◆ **What this task involves**:
Every record that follows needs to be written out again, exactly.

Dataset entries:
== Segment start ==

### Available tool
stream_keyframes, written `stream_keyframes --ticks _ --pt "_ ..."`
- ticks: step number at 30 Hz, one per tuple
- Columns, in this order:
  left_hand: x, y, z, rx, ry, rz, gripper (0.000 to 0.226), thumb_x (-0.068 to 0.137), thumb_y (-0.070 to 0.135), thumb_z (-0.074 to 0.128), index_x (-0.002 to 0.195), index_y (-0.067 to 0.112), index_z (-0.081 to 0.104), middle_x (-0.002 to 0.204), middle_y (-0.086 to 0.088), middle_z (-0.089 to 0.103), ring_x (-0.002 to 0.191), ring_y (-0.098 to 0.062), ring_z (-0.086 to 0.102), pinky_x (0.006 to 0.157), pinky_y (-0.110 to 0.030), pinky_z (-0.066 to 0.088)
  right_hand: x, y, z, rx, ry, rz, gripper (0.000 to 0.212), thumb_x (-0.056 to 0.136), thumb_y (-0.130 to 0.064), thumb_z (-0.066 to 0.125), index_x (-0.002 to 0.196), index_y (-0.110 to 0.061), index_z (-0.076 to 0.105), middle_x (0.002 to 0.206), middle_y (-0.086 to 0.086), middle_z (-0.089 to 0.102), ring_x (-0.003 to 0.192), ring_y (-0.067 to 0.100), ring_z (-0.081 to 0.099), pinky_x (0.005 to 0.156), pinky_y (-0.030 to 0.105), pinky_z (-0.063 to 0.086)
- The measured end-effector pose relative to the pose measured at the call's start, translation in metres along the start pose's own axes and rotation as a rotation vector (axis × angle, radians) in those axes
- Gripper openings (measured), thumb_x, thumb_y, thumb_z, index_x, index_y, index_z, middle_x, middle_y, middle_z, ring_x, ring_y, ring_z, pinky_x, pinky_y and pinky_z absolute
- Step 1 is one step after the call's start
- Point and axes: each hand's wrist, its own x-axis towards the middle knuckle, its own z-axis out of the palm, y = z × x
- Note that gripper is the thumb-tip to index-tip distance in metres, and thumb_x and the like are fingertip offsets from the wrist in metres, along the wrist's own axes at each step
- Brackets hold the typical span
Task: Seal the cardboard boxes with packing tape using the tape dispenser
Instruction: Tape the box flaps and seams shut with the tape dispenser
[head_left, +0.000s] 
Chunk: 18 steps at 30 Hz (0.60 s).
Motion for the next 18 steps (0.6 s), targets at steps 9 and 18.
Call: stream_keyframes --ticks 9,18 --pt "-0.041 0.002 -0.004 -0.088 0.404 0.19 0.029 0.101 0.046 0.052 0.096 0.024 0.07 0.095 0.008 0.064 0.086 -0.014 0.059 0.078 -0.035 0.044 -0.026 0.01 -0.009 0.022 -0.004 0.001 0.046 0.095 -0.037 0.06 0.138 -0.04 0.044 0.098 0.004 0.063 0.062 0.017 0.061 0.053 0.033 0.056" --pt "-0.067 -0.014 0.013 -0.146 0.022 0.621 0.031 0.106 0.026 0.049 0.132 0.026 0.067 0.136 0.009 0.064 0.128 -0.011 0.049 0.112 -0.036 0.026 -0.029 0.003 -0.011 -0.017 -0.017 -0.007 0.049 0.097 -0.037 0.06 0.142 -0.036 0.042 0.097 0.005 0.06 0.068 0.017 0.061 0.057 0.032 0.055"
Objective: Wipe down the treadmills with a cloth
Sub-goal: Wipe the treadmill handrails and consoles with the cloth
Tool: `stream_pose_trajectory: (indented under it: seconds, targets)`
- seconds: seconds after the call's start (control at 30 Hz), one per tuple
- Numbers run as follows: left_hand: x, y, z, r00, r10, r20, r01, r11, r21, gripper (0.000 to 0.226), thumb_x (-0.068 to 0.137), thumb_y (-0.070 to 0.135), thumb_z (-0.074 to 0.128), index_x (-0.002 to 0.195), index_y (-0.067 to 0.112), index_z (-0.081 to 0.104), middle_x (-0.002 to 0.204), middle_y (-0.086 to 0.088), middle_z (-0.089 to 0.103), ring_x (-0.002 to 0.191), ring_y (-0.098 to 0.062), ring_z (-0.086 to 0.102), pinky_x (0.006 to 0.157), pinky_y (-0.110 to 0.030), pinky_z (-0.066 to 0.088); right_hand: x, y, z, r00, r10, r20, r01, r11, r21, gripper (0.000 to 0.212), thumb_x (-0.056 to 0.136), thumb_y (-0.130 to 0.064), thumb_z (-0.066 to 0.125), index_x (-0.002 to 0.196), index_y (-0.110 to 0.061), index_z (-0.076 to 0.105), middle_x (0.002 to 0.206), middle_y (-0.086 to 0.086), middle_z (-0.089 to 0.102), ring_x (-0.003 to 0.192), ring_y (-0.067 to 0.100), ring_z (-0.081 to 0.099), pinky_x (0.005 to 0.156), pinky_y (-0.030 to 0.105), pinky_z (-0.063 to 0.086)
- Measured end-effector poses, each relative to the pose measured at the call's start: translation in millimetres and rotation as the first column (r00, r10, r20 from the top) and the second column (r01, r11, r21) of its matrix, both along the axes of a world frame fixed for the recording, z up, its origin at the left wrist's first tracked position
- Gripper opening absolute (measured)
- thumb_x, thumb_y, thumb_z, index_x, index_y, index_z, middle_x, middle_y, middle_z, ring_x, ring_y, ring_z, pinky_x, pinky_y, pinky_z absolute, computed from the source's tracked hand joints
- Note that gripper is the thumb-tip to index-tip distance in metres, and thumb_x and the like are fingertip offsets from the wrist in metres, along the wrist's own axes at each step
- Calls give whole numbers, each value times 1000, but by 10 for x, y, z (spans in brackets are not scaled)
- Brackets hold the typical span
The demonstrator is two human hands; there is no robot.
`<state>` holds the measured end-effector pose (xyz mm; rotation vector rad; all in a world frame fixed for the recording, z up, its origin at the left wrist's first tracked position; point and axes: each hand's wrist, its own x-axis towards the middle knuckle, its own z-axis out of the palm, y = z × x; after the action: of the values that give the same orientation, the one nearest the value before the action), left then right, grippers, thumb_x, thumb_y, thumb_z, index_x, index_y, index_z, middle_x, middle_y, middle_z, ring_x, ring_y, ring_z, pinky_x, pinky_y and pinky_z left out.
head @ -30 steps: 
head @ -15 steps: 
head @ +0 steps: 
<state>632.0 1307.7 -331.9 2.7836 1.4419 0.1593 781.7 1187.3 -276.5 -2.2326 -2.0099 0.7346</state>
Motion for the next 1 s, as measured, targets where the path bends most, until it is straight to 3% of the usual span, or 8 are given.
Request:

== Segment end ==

◆ **Solution to this problem**:
### Available tool
stream_keyframes, written `stream_keyframes --ticks _ --pt "_ ..."`
- ticks: step number at 30 Hz, one per tuple
- Columns, in this order:
  left_hand: x, y, z, rx, ry, rz, gripper (0.000 to 0.226), thumb_x (-0.068 to 0.137), thumb_y (-0.070 to 0.135), thumb_z (-0.074 to 0.128), index_x (-0.002 to 0.195), index_y (-0.067 to 0.112), index_z (-0.081 to 0.104), middle_x (-0.002 to 0.204), middle_y (-0.086 to 0.088), middle_z (-0.089 to 0.103), ring_x (-0.002 to 0.191), ring_y (-0.098 to 0.062), ring_z (-0.086 to 0.102), pinky_x (0.006 to 0.157), pinky_y (-0.110 to 0.030), pinky_z (-0.066 to 0.088)
  right_hand: x, y, z, rx, ry, rz, gripper (0.000 to 0.212), thumb_x (-0.056 to 0.136), thumb_y (-0.130 to 0.064), thumb_z (-0.066 to 0.125), index_x (-0.002 to 0.196), index_y (-0.110 to 0.061), index_z (-0.076 to 0.105), middle_x (0.002 to 0.206), middle_y (-0.086 to 0.086), middle_z (-0.089 to 0.102), ring_x (-0.003 to 0.192), ring_y (-0.067 to 0.100), ring_z (-0.081 to 0.099), pinky_x (0.005 to 0.156), pinky_y (-0.030 to 0.105), pinky_z (-0.063 to 0.086)
- The measured end-effector pose relative to the pose measured at the call's start, translation in metres along the start pose's own axes and rotation as a rotation vector (axis × angle, radians) in those axes
- Gripper openings (measured), thumb_x, thumb_y, thumb_z, index_x, index_y, index_z, middle_x, middle_y, middle_z, ring_x, ring_y, ring_z, pinky_x, pinky_y and pinky_z absolute
- Step 1 is one step after the call's start
- Point and axes: each hand's wrist, its own x-axis towards the middle knuckle, its own z-axis out of the palm, y = z × x
- Note that gripper is the thumb-tip to index-tip distance in metres, and thumb_x and the like are fingertip offsets from the wrist in metres, along the wrist's own axes at each step
- Brackets hold the typical span
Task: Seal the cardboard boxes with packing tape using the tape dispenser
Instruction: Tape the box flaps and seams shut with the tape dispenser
[head_left, +0.000s] 
Chunk: 18 steps at 30 Hz (0.60 s).
Motion for the next 18 steps (0.6 s), targets at steps 9 and 18.
Call: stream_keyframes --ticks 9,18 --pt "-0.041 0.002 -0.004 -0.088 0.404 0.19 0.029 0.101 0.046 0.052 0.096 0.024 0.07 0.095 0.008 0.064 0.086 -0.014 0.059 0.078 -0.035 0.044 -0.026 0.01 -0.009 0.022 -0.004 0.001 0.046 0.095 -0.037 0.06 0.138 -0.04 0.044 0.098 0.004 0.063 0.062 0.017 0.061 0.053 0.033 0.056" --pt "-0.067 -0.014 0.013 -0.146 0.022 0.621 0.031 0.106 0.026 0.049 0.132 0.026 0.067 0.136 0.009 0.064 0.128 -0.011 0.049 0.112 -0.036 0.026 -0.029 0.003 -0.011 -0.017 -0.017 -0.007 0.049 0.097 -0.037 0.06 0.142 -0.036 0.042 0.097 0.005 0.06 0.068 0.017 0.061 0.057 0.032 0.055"
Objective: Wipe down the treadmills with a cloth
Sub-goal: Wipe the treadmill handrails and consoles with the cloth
Tool: `stream_pose_trajectory: (indented under it: seconds, targets)`
- seconds: seconds after the call's start (control at 30 Hz), one per tuple
- Numbers run as follows: left_hand: x, y, z, r00, r10, r20, r01, r11, r21, gripper (0.000 to 0.226), thumb_x (-0.068 to 0.137), thumb_y (-0.070 to 0.135), thumb_z (-0.074 to 0.128), index_x (-0.002 to 0.195), index_y (-0.067 to 0.112), index_z (-0.081 to 0.104), middle_x (-0.002 to 0.204), middle_y (-0.086 to 0.088), middle_z (-0.089 to 0.103), ring_x (-0.002 to 0.191), ring_y (-0.098 to 0.062), ring_z (-0.086 to 0.102), pinky_x (0.006 to 0.157), pinky_y (-0.110 to 0.030), pinky_z (-0.066 to 0.088); right_hand: x, y, z, r00, r10, r20, r01, r11, r21, gripper (0.000 to 0.212), thumb_x (-0.056 to 0.136), thumb_y (-0.130 to 0.064), thumb_z (-0.066 to 0.125), index_x (-0.002 to 0.196), index_y (-0.110 to 0.061), index_z (-0.076 to 0.105), middle_x (0.002 to 0.206), middle_y (-0.086 to 0.086), middle_z (-0.089 to 0.102), ring_x (-0.003 to 0.192), ring_y (-0.067 to 0.100), ring_z (-0.081 to 0.099), pinky_x (0.005 to 0.156), pinky_y (-0.030 to 0.105), pinky_z (-0.063 to 0.086)
- Measured end-effector poses, each relative to the pose measured at the call's start: translation in millimetres and rotation as the first column (r00, r10, r20 from the top) and the second column (r01, r11, r21) of its matrix, both along the axes of a world frame fixed for the recording, z up, its origin at the left wrist's first tracked position
- Gripper opening absolute (measured)
- thumb_x, thumb_y, thumb_z, index_x, index_y, index_z, middle_x, middle_y, middle_z, ring_x, ring_y, ring_z, pinky_x, pinky_y, pinky_z absolute, computed from the source's tracked hand joints
- Note that gripper is the thumb-tip to index-tip distance in metres, and thumb_x and the like are fingertip offsets from the wrist in metres, along the wrist's own axes at each step
- Calls give whole numbers, each value times 1000, but by 10 for x, y, z (spans in brackets are not scaled)
- Brackets hold the typical span
The demonstrator is two human hands; there is no robot.
`<state>` holds the measured end-effector pose (xyz mm; rotation vector rad; all in a world frame fixed for the recording, z up, its origin at the left wrist's first tracked position; point and axes: each hand's wrist, its own x-axis towards the middle knuckle, its own z-axis out of the palm, y = z × x; after the action: of the values that give the same orientation, the one nearest the value before the action), left then right, grippers, thumb_x, thumb_y, thumb_z, index_x, index_y, index_z, middle_x, middle_y, middle_z, ring_x, ring_y, ring_z, pinky_x, pinky_y and pinky_z left out.
head @ -30 steps: 
head @ -15 steps: 
head @ +0 steps: 
<state>632.0 1307.7 -331.9 2.7836 1.4419 0.1593 781.7 1187.3 -276.5 -2.2326 -2.0099 0.7346</state>
Motion for the next 1 s, as measured, targets where the path bends most, until it is straight to 3% of the usual span, or 8 are given.
Request:

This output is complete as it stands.